The Mishnah (2a) taught that when a person who was tameh – ritually defiled – was unaware of his status and he entered the Temple or ate consecrated food, since he cannot bring a sacrifice for atonement (given that he was unaware that he had done anything wrong), sacrifices brought on holidays and on Rosh Hodesh serve to offer him that atonement. The source for this is the passage (Bamidbar 28:15) that describes how the sacrifice is a sin offering la-HaShem – to God – which is understood to refer to sins that only God is aware of.
The Gemara quotes another teaching derived from this passage. Resh Lakish says that the sacrifice brought on Rosh Hodesh – the new moon – makes reference to a sin offering la-HaShem because God says to the Jewish people that this sacrifice should be brought to atone for God having minimized the moon.

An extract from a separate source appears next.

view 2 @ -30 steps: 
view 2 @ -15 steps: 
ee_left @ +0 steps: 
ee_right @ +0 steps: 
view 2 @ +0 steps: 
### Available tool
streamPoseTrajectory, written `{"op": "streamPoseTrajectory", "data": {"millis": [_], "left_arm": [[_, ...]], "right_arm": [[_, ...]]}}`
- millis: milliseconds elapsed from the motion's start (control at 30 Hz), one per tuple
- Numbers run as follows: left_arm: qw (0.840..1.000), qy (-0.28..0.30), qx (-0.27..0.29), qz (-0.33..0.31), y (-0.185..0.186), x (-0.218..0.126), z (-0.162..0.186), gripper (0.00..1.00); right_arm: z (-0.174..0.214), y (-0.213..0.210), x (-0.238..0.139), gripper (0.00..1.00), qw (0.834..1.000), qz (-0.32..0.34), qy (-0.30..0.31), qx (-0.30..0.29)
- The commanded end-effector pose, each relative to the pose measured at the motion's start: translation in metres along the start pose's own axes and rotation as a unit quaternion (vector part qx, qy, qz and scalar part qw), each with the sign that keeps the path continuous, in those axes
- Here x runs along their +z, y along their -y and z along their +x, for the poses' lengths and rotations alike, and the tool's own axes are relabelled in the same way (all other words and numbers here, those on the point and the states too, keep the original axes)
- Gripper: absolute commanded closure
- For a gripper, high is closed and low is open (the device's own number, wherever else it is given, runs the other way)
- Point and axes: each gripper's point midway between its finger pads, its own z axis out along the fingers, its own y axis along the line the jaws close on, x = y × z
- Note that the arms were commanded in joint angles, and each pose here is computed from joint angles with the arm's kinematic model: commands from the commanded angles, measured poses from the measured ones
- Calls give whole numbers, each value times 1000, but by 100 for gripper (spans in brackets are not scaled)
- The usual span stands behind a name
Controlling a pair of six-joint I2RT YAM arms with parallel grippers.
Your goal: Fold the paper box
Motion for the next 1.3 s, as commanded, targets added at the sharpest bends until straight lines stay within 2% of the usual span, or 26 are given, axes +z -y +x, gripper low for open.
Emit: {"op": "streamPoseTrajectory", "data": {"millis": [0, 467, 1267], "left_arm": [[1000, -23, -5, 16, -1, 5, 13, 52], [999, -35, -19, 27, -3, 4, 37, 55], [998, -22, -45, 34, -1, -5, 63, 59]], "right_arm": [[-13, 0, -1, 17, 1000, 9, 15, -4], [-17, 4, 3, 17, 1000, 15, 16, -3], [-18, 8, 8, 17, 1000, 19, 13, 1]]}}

The idea that God made the moon smaller is discussed at length in the Gemara Hullin (60b) where the Gemara describes that originally both the light of the day – the sun – and the light of the night – the moon – were the same size, but that God made the moon smaller after it complained that two equal rulers could not exist together (see also Rashi on Bereshit 1:16).
The way the text of our Gemara reads, it appears that God asks that the Jewish people bring a sacrifice on God’s behalf, since he performed an inappropriate act in minimizing the moon. That approach is certainly a difficult one to understand, although some commentaries suggest mystical explanations for such a request. The Ri”f explains that the sacrifice is certainly brought to atone for sins done by the Jewish people – as Rabbi Yehudah explained, for unknown sins – but God commanded that it be brought on Rosh Hodesh by way of consolation to the moon for having lost its primary place in creation.